Exercise aim ▸
Each entry below needs to be copied exactly, with nothing dropped.

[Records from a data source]
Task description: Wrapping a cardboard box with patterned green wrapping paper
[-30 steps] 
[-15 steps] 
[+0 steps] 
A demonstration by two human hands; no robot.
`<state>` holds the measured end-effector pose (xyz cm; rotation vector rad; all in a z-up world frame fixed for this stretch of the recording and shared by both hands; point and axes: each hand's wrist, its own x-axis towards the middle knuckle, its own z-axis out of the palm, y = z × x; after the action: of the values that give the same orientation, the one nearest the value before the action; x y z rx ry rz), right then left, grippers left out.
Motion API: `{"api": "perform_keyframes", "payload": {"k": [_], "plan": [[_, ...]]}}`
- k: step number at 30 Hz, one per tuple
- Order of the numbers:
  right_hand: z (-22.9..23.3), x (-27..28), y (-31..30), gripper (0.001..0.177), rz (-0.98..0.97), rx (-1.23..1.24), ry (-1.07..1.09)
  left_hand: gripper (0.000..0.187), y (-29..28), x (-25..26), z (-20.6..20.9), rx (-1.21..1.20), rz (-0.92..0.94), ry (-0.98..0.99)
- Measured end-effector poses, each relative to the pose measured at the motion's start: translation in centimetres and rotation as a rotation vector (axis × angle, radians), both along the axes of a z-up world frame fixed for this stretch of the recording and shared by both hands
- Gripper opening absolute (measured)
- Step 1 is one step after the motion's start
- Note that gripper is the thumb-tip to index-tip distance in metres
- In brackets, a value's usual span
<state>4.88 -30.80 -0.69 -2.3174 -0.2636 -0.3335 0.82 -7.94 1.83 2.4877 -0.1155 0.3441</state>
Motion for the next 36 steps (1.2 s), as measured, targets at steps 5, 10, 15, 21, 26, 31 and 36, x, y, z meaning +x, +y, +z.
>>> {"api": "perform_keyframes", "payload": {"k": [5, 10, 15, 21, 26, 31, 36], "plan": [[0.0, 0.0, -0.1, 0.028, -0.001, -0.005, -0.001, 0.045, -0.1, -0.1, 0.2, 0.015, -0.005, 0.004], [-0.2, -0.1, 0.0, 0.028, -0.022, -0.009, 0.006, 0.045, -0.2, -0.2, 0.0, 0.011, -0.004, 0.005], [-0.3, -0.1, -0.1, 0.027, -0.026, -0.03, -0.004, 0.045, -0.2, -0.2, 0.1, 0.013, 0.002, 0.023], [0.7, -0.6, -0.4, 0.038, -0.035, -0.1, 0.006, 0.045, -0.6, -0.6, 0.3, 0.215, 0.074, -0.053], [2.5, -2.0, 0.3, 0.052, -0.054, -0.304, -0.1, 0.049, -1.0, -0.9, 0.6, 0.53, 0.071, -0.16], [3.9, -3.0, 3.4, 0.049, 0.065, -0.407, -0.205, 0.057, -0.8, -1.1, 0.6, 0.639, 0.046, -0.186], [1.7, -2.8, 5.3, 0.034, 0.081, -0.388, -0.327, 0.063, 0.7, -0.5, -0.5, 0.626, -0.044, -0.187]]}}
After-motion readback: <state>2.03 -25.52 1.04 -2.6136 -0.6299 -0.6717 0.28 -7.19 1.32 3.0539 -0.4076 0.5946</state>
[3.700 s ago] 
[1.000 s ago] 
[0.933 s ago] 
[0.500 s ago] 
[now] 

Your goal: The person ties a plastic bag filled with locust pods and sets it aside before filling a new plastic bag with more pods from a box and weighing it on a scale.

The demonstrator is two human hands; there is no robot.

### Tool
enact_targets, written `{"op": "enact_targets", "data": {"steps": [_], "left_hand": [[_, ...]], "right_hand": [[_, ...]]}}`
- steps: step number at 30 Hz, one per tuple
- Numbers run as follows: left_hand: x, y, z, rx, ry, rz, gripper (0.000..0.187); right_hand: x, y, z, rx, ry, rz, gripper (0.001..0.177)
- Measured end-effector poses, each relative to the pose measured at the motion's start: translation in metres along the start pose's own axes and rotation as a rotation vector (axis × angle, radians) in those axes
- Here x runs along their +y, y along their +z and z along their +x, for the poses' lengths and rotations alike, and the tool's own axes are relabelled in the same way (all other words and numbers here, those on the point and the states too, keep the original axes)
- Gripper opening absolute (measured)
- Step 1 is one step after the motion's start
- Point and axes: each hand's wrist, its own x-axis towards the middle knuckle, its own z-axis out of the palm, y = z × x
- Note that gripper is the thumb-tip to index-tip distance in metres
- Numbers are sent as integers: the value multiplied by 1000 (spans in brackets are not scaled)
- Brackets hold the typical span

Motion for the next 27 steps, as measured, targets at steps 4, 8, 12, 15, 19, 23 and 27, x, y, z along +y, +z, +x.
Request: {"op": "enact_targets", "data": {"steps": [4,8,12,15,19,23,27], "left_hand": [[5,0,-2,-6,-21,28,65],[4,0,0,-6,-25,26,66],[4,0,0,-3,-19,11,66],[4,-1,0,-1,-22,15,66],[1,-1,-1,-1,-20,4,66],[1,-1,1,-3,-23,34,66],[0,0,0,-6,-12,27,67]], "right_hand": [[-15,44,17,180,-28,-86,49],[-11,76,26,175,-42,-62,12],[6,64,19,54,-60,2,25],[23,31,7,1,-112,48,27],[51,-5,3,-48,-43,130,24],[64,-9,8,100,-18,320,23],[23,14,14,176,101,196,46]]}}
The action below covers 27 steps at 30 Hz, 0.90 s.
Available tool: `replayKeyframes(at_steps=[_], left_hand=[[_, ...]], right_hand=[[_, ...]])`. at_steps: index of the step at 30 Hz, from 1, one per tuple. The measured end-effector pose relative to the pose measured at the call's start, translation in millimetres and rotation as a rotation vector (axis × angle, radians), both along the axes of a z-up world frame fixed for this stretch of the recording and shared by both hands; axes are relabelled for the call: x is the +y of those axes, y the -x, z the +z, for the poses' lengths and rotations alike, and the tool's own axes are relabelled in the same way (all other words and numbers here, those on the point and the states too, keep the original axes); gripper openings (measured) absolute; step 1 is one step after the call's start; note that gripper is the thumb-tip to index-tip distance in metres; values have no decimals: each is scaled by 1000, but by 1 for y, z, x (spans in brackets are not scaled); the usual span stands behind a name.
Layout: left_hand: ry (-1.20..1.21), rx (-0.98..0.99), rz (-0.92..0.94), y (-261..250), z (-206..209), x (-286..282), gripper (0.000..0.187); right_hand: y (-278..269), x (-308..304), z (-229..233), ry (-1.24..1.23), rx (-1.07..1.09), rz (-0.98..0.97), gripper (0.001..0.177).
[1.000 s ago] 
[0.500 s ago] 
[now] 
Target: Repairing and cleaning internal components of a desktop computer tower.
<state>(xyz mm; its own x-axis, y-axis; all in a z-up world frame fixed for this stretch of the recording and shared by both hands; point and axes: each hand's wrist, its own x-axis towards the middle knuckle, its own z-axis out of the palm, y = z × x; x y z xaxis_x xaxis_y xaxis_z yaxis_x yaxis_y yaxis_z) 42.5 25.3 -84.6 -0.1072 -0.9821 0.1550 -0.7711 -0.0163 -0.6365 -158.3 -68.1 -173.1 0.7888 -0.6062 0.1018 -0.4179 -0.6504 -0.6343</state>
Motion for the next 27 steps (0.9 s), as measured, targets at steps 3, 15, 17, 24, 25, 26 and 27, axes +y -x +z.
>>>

Answer box ▸
Task description: Wrapping a cardboard box with patterned green wrapping paper
[-30 steps] 
[-15 steps] 
[+0 steps] 
A demonstration by two human hands; no robot.
`<state>` holds the measured end-effector pose (xyz cm; rotation vector rad; all in a z-up world frame fixed for this stretch of the recording and shared by both hands; point and axes: each hand's wrist, its own x-axis towards the middle knuckle, its own z-axis out of the palm, y = z × x; after the action: of the values that give the same orientation, the one nearest the value before the action; x y z rx ry rz), right then left, grippers left out.
Motion API: `{"api": "perform_keyframes", "payload": {"k": [_], "plan": [[_, ...]]}}`
- k: step number at 30 Hz, one per tuple
- Order of the numbers:
  right_hand: z (-22.9..23.3), x (-27..28), y (-31..30), gripper (0.001..0.177), rz (-0.98..0.97), rx (-1.23..1.24), ry (-1.07..1.09)
  left_hand: gripper (0.000..0.187), y (-29..28), x (-25..26), z (-20.6..20.9), rx (-1.21..1.20), rz (-0.92..0.94), ry (-0.98..0.99)
- Measured end-effector poses, each relative to the pose measured at the motion's start: translation in centimetres and rotation as a rotation vector (axis × angle, radians), both along the axes of a z-up world frame fixed for this stretch of the recording and shared by both hands
- Gripper opening absolute (measured)
- Step 1 is one step after the motion's start
- Note that gripper is the thumb-tip to index-tip distance in metres
- In brackets, a value's usual span
<state>4.88 -30.80 -0.69 -2.3174 -0.2636 -0.3335 0.82 -7.94 1.83 2.4877 -0.1155 0.3441</state>
Motion for the next 36 steps (1.2 s), as measured, targets at steps 5, 10, 15, 21, 26, 31 and 36, x, y, z meaning +x, +y, +z.
>>> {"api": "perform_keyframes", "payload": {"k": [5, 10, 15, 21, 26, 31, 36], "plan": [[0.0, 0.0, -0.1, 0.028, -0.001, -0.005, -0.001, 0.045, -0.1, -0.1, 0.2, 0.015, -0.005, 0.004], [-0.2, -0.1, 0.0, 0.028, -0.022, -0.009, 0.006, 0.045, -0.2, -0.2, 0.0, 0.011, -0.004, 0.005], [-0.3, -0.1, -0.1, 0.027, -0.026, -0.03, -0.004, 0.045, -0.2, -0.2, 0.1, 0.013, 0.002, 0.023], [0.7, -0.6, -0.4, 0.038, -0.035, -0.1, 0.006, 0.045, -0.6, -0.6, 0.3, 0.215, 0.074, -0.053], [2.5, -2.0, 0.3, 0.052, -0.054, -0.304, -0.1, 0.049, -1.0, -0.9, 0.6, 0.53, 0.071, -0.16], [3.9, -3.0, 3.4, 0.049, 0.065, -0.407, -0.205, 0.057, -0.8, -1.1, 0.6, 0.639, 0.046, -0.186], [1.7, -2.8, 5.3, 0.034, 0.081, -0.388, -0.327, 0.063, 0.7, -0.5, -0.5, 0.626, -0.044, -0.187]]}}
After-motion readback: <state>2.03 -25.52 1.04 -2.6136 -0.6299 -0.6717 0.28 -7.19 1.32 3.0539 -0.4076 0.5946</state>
[3.700 s ago] 
[1.000 s ago] 
[0.933 s ago] 
[0.500 s ago] 
[now] 

Your goal: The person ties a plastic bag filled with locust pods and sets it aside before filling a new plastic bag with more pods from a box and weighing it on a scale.

The demonstrator is two human hands; there is no robot.

### Tool
enact_targets, written `{"op": "enact_targets", "data": {"steps": [_], "left_hand": [[_, ...]], "right_hand": [[_, ...]]}}`
- steps: step number at 30 Hz, one per tuple
- Numbers run as follows: left_hand: x, y, z, rx, ry, rz, gripper (0.000..0.187); right_hand: x, y, z, rx, ry, rz, gripper (0.001..0.177)
- Measured end-effector poses, each relative to the pose measured at the motion's start: translation in metres along the start pose's own axes and rotation as a rotation vector (axis × angle, radians) in those axes
- Here x runs along their +y, y along their +z and z along their +x, for the poses' lengths and rotations alike, and the tool's own axes are relabelled in the same way (all other words and numbers here, those on the point and the states too, keep the original axes)
- Gripper opening absolute (measured)
- Step 1 is one step after the motion's start
- Point and axes: each hand's wrist, its own x-axis towards the middle knuckle, its own z-axis out of the palm, y = z × x
- Note that gripper is the thumb-tip to index-tip distance in metres
- Numbers are sent as integers: the value multiplied by 1000 (spans in brackets are not scaled)
- Brackets hold the typical span

Motion for the next 27 steps, as measured, targets at steps 4, 8, 12, 15, 19, 23 and 27, x, y, z along +y, +z, +x.
Request: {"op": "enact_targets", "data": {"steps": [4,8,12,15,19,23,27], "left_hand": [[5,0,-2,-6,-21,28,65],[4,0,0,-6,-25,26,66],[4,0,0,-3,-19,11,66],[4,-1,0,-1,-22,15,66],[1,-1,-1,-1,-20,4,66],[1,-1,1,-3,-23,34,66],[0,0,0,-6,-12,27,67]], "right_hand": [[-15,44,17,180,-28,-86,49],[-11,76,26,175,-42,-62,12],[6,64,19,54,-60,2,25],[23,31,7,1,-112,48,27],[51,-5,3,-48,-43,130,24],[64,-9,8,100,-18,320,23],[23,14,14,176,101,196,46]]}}
The action below covers 27 steps at 30 Hz, 0.90 s.
Available tool: `replayKeyframes(at_steps=[_], left_hand=[[_, ...]], right_hand=[[_, ...]])`. at_steps: index of the step at 30 Hz, from 1, one per tuple. The measured end-effector pose relative to the pose measured at the call's start, translation in millimetres and rotation as a rotation vector (axis × angle, radians), both along the axes of a z-up world frame fixed for this stretch of the recording and shared by both hands; axes are relabelled for the call: x is the +y of those axes, y the -x, z the +z, for the poses' lengths and rotations alike, and the tool's own axes are relabelled in the same way (all other words and numbers here, those on the point and the states too, keep the original axes); gripper openings (measured) absolute; step 1 is one step after the call's start; note that gripper is the thumb-tip to index-tip distance in metres; values have no decimals: each is scaled by 1000, but by 1 for y, z, x (spans in brackets are not scaled); the usual span stands behind a name.
Layout: left_hand: ry (-1.20..1.21), rx (-0.98..0.99), rz (-0.92..0.94), y (-261..250), z (-206..209), x (-286..282), gripper (0.000..0.187); right_hand: y (-278..269), x (-308..304), z (-229..233), ry (-1.24..1.23), rx (-1.07..1.09), rz (-0.98..0.97), gripper (0.001..0.177).
[1.000 s ago] 
[0.500 s ago] 
[now] 
Target: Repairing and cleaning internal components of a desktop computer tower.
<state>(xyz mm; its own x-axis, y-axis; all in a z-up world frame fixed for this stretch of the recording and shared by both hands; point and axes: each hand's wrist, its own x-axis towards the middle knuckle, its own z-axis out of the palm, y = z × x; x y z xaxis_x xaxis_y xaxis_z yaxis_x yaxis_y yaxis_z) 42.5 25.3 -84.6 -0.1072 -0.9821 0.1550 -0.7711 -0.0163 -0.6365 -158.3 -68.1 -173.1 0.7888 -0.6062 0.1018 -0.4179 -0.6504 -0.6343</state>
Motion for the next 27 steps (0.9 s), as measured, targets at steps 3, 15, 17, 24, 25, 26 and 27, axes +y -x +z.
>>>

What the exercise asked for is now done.